- [ASSIGNMENT]: What lines below include the word "pads"? Copy each one.

++++ TASK INPUTS

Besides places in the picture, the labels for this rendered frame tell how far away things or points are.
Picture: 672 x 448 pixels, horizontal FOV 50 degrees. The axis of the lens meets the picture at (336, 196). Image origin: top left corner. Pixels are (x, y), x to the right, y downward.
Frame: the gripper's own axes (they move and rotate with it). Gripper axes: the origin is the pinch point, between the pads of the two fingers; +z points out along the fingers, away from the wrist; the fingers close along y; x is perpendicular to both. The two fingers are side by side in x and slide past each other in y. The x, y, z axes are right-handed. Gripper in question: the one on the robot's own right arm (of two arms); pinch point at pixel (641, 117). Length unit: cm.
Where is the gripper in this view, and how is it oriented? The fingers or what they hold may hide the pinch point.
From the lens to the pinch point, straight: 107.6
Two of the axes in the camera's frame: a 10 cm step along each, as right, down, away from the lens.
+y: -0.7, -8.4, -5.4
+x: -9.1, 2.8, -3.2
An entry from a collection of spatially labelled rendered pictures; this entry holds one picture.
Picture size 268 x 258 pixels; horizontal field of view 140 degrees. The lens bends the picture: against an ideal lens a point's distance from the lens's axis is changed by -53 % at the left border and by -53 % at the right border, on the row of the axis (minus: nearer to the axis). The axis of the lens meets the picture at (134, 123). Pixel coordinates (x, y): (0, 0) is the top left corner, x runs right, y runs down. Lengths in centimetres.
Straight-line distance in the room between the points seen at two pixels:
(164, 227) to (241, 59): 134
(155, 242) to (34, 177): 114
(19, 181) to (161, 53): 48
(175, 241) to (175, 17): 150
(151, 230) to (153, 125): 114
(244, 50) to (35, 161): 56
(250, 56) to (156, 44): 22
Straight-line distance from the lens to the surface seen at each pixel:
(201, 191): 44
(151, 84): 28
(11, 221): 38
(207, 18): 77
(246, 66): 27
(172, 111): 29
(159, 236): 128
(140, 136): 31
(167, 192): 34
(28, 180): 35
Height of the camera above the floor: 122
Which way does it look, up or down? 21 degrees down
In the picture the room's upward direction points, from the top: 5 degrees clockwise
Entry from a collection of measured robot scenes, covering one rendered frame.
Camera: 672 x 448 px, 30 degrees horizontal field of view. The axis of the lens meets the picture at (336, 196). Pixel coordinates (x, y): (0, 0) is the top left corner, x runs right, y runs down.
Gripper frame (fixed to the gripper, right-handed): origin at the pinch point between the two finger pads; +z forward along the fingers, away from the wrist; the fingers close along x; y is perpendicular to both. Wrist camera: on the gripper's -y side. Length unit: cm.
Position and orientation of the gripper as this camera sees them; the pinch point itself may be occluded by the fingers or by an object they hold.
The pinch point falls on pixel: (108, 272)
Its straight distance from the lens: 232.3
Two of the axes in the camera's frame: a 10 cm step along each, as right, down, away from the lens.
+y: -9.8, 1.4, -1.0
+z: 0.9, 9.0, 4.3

++++++++

- [SOLVED EXERCISE]:
Frame: the gripper's own axes (they move and rotate with it). Gripper axes: the origin is the pinch point, between the pads of the two fingers; +z points out along the fingers, away from the wrist; the fingers close along y; x is perpendicular to both. The two fingers are side by side in x and slide past each other in y. The x, y, z axes are right-handed. Gripper in question: the one on the robot's own right arm (of two arms); pinch point at pixel (641, 117). Length unit: cm.
Gripper frame (fixed to the gripper, right-handed): origin at the pinch point between the two finger pads; +z forward along the fingers, away from the wrist; the fingers close along x; y is perpendicular to both. Wrist camera: on the gripper's -y side. Length unit: cm.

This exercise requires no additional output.